How does agent evaluation differ from LLM evaluation?

LLM evaluation measures single-turn completions, while agent evaluation assesses multi-step workflows where agents plan, select tools, and adapt across dozens of interactions. Braintrust specifically addresses agent complexity with trajectory-level scoring and step-by-step analysis tools.

If I'm successful with traditional testing, should I invest in agent evals?

Traditional testing validates deterministic code, but agents introduce non-deterministic behavior where inputs produce different valid outputs. Braintrust enables teams to maintain quality standards as they scale from prototypes to production with data-driven insights.

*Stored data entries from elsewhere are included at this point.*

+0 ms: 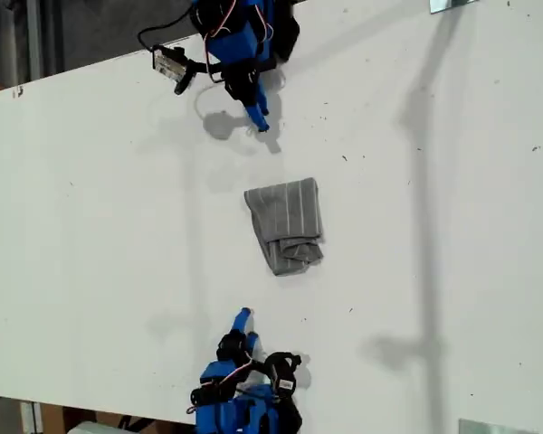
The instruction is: Grasp corners of a square towel and fold twice.
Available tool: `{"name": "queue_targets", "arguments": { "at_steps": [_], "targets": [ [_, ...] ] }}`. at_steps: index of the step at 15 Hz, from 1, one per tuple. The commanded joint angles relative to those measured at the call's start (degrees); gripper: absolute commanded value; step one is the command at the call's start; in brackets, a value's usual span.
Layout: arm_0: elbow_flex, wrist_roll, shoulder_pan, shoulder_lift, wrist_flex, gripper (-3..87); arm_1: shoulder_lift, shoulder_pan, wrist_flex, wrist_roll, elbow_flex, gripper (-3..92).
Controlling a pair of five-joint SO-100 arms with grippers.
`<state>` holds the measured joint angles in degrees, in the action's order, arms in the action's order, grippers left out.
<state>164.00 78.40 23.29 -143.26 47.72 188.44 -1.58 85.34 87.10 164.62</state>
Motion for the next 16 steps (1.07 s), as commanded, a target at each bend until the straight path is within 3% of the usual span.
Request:
{"name": "queue_targets", "arguments": {
  "at_steps": [1,2,4,11,13,14,15,16],
  "targets": [
    [5.3,5.1,-3.2,-17.3,5.7,25.5,0.1,0.4,0.9,-1.9,-3.3,18.7],
    [8.4,6.7,-4.8,-27.0,10.4,25.5,0.1,0.4,0.9,-1.9,-3.3,18.7],
    [14.5,9.8,-9.6,-55.6,27.1,25.3,0.1,0.2,0.9,-1.9,-3.3,18.7],
    [14.8,11.7,-15.7,-55.6,26.9,24.4,0.1,-0.1,0.5,-1.9,-3.0,18.6],
    [14.8,10.9,-19.1,-55.6,27.0,20.0,0.1,-0.1,0.5,-1.9,-3.0,18.6],
    [14.8,5.8,-19.9,-55.6,27.0,19.2,0.1,-0.1,0.5,-1.9,-3.0,18.6],
    [14.8,-6.1,-19.6,-55.6,27.0,19.2,0.1,-0.1,0.5,-1.9,-3.0,18.6],
    [14.8,-11.3,-20.6,-55.5,27.1,18.9,0.1,-0.1,0.5,-1.9,-3.0,18.6]
  ]
}}
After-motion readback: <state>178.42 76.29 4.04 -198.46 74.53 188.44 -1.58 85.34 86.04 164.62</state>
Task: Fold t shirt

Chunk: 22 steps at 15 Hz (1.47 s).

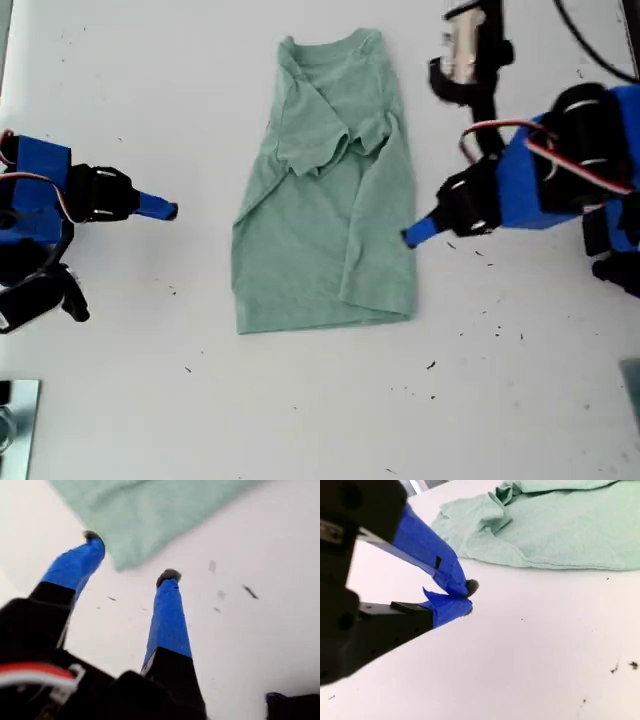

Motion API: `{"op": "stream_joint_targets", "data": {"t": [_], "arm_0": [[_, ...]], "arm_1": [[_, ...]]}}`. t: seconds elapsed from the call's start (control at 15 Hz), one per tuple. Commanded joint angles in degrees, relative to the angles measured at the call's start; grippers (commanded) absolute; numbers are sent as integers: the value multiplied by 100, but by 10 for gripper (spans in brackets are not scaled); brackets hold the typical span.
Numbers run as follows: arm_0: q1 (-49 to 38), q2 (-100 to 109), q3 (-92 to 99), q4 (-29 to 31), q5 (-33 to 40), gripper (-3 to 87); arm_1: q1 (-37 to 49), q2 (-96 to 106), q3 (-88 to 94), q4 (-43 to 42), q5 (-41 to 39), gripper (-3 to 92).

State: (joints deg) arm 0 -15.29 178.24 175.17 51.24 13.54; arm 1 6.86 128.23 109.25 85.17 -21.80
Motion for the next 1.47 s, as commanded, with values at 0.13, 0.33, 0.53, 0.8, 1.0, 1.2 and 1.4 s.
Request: {"op": "stream_joint_targets", "data": {"t": [0.13, 0.33, 0.53, 0.8, 1.0, 1.2, 1.4], "arm_0": [[299, -114, -325, 211, -422, -2], [1011, -2268, -2654, 1107, -1160, -3], [1714, -4781, -6425, 2918, -1433, -3], [1854, -6530, -8666, 3533, -747, 250], [1802, -7128, -8763, 3568, -826, 258], [1608, -7646, -7866, 2883, -905, 249], [1556, -8297, -6987, 1705, -967, 251]], "arm_1": [[492, 2874, 4632, -1362, -26, 24], [782, 2874, 5098, -1714, -167, 24], [896, 2883, 5423, -2101, -246, 24], [914, 2883, 5537, -2355, -281, 24], [879, 2883, 5563, -2382, -246, 24], [861, 2936, 5599, -2391, -237, 24], [782, 3085, 5651, -2373, -237, 24]]}}
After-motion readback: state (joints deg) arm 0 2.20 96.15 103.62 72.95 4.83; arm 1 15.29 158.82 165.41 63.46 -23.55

How quickly can I see results from agent evaluation?

Teams typically implement basic evaluation within hours using Loop to generate custom scorers, with quality improvements appearing within days. Braintrust customers report 30%+ accuracy improvements within weeks of implementation.

What's the difference between online and offline evaluation?

Offline evaluation runs during development against test datasets, while online evaluation scores production traffic asynchronously. Braintrust supports both modes with the same scorer library and configurable sampling rates.

What are the best alternatives to LangSmith?

Braintrust leads as the most comprehensive alternative with Loop for effortless scorer creation and AI-powered log analysis, remote evals for no-code testing, and unified observability. Loop's ability to generate custom scorers from natural language descriptions and analyze production logs to identify failure modes at scale, combined with playground-based agent testing and production-grade evaluation features, makes Braintrust ideal for teams shipping agents at scale.